Frequency response is how uniformly a device responds over a range of frequencies. Errors are heard as too much or too little bass, midrange, or treble. For most people, the audible range extends from about 25 Hz at the low end, to just shy of 20 KHz at the high end. Even though many audiophiles believe it's important for audio equipment to respond to frequencies far beyond 20 KHz, in truth there is no need to reproduce ultrasonic content because nobody can hear it. Subsets of frequency response are physical microphonics, electronic ringing and oscillation, and acoustic ringing. These subsets are not necessary for consumers to understand, but they are important to design engineers and acousticians.

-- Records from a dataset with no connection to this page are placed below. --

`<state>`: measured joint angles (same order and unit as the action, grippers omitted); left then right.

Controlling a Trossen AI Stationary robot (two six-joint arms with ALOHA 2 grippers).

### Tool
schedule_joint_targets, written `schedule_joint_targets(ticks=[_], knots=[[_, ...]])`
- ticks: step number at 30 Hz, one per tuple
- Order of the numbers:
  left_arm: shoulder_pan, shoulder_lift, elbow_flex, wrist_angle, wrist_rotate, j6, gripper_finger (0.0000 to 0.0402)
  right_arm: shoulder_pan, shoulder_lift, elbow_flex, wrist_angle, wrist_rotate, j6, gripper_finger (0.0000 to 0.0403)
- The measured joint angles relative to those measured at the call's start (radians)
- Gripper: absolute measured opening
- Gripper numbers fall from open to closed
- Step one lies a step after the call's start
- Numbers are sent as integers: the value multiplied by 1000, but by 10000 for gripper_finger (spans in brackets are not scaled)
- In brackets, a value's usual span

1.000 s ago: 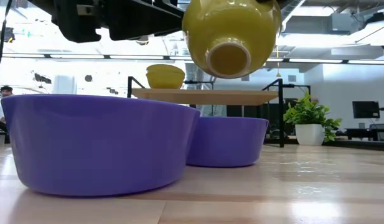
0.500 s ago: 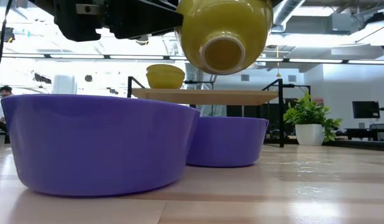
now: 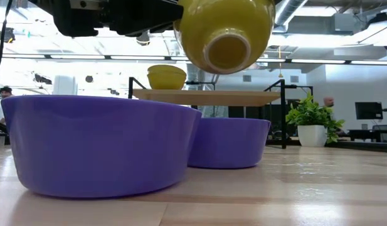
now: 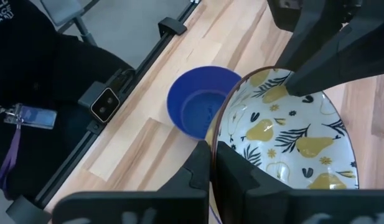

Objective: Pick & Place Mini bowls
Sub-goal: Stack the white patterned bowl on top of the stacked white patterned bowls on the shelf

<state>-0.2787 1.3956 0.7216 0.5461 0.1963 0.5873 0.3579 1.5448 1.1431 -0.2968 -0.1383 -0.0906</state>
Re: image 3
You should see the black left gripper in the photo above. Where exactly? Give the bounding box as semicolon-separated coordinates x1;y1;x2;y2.
28;0;184;38

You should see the yellow ceramic bowl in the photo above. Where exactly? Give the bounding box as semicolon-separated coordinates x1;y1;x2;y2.
173;0;276;75
147;72;187;91
147;64;187;75

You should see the purple plastic bowl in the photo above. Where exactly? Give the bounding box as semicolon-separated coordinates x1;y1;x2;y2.
0;95;203;199
187;117;272;170

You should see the black background railing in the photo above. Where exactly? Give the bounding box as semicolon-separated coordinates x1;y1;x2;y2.
184;80;216;92

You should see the wooden shelf board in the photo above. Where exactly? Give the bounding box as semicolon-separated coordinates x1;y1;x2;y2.
132;89;282;107

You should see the silver ceiling pipe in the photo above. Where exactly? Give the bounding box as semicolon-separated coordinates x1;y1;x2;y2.
273;0;309;26

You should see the black ceiling spot lamp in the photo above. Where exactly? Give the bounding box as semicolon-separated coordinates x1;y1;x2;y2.
0;27;16;44

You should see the small yellow hanging pendant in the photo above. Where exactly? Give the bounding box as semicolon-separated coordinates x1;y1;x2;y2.
277;46;284;78

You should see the green leafy plant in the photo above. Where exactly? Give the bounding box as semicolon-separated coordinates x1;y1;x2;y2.
285;92;346;144

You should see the white plant pot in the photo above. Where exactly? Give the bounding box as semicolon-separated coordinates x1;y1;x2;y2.
297;124;328;148

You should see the black computer monitor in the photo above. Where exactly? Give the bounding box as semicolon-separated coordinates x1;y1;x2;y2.
355;102;384;121

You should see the black desk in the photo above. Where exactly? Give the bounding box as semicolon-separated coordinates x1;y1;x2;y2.
348;124;387;143

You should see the black low platform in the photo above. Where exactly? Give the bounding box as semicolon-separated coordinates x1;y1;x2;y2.
265;137;387;154

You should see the black ceiling dome camera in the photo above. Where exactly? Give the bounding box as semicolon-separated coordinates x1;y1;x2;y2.
135;30;151;46

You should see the black metal shelf bracket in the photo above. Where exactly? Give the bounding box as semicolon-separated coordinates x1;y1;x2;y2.
263;78;314;150
128;77;147;100

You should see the black hanging cable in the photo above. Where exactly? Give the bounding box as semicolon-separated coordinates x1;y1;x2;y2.
0;0;13;83

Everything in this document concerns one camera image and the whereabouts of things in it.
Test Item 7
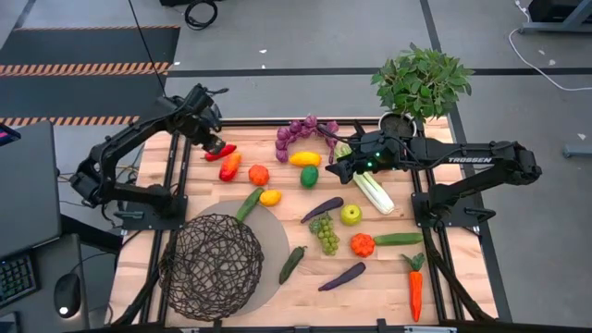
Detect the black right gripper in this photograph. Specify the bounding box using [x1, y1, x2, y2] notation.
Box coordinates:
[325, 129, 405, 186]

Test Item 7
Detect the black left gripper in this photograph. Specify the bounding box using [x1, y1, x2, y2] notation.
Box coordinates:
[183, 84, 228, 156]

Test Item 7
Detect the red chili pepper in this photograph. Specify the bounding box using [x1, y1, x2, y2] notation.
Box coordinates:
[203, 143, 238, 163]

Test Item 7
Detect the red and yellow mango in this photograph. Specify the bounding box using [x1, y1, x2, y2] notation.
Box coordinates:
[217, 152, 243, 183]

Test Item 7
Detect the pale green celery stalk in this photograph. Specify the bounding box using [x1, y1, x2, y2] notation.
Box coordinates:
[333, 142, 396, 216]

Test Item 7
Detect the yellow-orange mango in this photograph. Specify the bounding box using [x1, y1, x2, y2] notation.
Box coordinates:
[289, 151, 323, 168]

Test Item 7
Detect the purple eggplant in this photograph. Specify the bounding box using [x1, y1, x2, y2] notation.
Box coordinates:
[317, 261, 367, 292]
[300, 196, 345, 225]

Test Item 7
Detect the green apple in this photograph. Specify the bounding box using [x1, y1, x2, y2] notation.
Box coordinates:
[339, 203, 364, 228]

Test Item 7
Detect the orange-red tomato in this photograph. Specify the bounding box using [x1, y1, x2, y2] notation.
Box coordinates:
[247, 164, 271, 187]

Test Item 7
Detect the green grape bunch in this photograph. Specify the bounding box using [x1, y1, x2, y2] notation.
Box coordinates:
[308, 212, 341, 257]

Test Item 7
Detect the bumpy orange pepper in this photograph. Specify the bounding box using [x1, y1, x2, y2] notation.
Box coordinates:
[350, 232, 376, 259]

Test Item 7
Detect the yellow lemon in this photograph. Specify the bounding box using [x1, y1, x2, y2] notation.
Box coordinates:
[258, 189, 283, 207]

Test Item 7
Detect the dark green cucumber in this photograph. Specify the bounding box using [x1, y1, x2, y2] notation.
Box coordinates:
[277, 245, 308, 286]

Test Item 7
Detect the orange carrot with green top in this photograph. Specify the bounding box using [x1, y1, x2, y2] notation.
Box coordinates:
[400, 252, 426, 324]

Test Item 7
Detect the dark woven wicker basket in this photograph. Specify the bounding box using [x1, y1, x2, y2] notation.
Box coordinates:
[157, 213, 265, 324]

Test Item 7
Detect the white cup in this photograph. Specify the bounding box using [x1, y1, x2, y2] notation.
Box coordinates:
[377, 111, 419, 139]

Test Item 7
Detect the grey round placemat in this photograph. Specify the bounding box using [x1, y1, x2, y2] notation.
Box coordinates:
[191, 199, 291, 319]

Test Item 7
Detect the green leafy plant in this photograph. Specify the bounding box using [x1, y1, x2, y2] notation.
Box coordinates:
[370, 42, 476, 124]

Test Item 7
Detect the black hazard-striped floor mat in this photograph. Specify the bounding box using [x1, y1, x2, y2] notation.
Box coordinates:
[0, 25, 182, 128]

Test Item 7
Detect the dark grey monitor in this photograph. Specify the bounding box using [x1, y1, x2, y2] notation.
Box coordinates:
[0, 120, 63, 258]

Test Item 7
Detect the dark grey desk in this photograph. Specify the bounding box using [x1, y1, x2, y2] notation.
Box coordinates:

Distortion is the common word for the more technical term nonlinearity, and it adds new frequency components that were not present in the original source. When music passes through a device that adds distortion, new frequencies are created that may or may not be pleasing to the ear. The design goal for audio equipment is that all distortion be so low in level it can't be heard. I'll return later to the notion that distortion can be pleasing when I explain why some audiophiles prefer vinyl records and tube-based electronics.

There are two basic types of distortion - harmonic and intermodulation - and both are almost always present together. Harmonic distortion adds new frequencies that are musically related to the source. In layman terms, harmonic distortion adds a slightly thick or buzzy quality to music. All musical instruments create tones having harmonics, so a device whose distortion adds a little more merely changes the instrument's character by some amount. Electric guitar players use harmonic distortion - often lots of it - to turn a guitar's inherent plink-plink sound into a singing tone having great power and sustain.